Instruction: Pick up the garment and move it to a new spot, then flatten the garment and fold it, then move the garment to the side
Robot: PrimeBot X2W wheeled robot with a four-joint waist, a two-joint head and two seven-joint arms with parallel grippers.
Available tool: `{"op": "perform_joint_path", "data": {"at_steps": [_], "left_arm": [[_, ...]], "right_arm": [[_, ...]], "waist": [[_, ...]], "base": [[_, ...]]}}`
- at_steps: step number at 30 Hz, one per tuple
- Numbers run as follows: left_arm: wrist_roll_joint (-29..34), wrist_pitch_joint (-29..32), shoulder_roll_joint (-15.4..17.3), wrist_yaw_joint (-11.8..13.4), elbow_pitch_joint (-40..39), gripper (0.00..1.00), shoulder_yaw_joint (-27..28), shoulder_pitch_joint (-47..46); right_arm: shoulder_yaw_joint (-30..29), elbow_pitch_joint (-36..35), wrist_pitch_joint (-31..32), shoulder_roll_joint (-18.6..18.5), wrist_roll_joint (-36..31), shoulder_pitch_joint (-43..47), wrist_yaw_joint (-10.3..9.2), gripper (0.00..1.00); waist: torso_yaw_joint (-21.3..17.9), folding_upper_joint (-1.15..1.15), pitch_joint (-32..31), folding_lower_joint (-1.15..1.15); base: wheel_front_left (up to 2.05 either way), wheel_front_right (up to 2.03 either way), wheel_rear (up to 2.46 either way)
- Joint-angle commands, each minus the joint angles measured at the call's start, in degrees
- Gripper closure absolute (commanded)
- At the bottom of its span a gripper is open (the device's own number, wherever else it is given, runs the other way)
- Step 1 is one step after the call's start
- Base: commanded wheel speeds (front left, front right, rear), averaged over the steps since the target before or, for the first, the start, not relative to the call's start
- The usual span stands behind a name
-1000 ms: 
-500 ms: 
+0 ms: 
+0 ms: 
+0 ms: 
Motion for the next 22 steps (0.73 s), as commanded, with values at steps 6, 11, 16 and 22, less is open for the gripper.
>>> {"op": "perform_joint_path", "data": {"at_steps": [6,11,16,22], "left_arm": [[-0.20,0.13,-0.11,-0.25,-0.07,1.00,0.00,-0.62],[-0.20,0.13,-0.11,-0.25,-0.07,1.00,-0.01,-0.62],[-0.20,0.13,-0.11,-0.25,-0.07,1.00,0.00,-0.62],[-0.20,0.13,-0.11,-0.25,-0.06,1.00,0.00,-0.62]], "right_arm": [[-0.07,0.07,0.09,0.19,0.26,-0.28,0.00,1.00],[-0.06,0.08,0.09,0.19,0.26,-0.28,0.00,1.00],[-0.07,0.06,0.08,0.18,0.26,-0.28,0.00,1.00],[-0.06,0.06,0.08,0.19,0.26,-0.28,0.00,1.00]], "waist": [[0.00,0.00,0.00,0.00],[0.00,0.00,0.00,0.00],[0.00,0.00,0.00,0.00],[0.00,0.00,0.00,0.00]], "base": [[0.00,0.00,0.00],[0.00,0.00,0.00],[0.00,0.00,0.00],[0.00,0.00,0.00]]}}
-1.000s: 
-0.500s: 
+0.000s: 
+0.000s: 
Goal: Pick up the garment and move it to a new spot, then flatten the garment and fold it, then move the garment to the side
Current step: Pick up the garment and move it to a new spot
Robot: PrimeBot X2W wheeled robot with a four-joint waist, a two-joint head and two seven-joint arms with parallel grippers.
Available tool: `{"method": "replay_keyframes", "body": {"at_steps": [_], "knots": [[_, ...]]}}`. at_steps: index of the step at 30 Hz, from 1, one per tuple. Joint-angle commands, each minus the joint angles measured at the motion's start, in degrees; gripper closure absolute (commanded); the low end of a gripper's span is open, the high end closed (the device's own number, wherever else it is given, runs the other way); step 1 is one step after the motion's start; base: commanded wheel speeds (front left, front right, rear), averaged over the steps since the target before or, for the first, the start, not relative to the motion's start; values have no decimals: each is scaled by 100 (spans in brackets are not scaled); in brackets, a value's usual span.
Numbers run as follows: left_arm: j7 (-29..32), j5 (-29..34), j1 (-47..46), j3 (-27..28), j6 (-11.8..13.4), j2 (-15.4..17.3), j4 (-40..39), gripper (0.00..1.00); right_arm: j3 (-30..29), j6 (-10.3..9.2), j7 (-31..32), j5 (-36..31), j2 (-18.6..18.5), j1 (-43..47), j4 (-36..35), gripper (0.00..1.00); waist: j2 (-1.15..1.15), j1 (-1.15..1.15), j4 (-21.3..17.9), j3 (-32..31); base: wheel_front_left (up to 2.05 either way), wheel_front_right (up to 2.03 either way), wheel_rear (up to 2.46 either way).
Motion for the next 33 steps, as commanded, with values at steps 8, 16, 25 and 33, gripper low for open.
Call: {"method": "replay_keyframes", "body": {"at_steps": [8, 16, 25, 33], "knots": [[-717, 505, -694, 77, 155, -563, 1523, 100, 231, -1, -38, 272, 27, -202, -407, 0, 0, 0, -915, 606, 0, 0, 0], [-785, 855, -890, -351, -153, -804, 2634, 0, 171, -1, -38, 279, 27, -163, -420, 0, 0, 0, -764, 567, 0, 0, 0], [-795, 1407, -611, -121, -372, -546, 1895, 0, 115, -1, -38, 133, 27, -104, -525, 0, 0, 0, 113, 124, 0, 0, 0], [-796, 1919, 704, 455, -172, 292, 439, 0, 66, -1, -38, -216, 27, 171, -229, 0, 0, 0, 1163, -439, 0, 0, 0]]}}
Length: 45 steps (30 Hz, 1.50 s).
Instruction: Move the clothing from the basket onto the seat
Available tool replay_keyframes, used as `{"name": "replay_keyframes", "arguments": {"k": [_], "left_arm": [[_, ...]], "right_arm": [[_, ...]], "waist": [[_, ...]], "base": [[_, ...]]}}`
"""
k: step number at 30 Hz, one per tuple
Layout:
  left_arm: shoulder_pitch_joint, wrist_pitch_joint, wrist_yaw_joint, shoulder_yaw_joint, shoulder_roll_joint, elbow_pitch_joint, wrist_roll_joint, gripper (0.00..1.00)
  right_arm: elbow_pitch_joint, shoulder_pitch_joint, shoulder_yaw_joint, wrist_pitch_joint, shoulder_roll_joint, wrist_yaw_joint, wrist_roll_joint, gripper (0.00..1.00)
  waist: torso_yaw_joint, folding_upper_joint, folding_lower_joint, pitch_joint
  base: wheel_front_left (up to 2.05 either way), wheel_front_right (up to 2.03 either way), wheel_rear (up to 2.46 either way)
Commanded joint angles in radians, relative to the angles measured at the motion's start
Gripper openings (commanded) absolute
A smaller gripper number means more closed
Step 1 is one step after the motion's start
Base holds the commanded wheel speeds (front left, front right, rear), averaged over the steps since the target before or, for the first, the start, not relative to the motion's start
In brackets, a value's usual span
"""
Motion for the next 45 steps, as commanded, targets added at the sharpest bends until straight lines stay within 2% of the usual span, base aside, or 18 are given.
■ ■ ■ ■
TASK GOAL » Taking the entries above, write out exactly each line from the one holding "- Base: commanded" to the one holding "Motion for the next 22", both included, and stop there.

EXERCISE RESPONSE »
- Base: commanded wheel speeds (front left, front right, rear), averaged over the steps since the target before or, for the first, the start, not relative to the call's start
- The usual span stands behind a name
-1000 ms: 
-500 ms: 
+0 ms: 
+0 ms: 
+0 ms: 
Motion for the next 22 steps (0.73 s), as commanded, with values at steps 6, 11, 16 and 22, less is open for the gripper.

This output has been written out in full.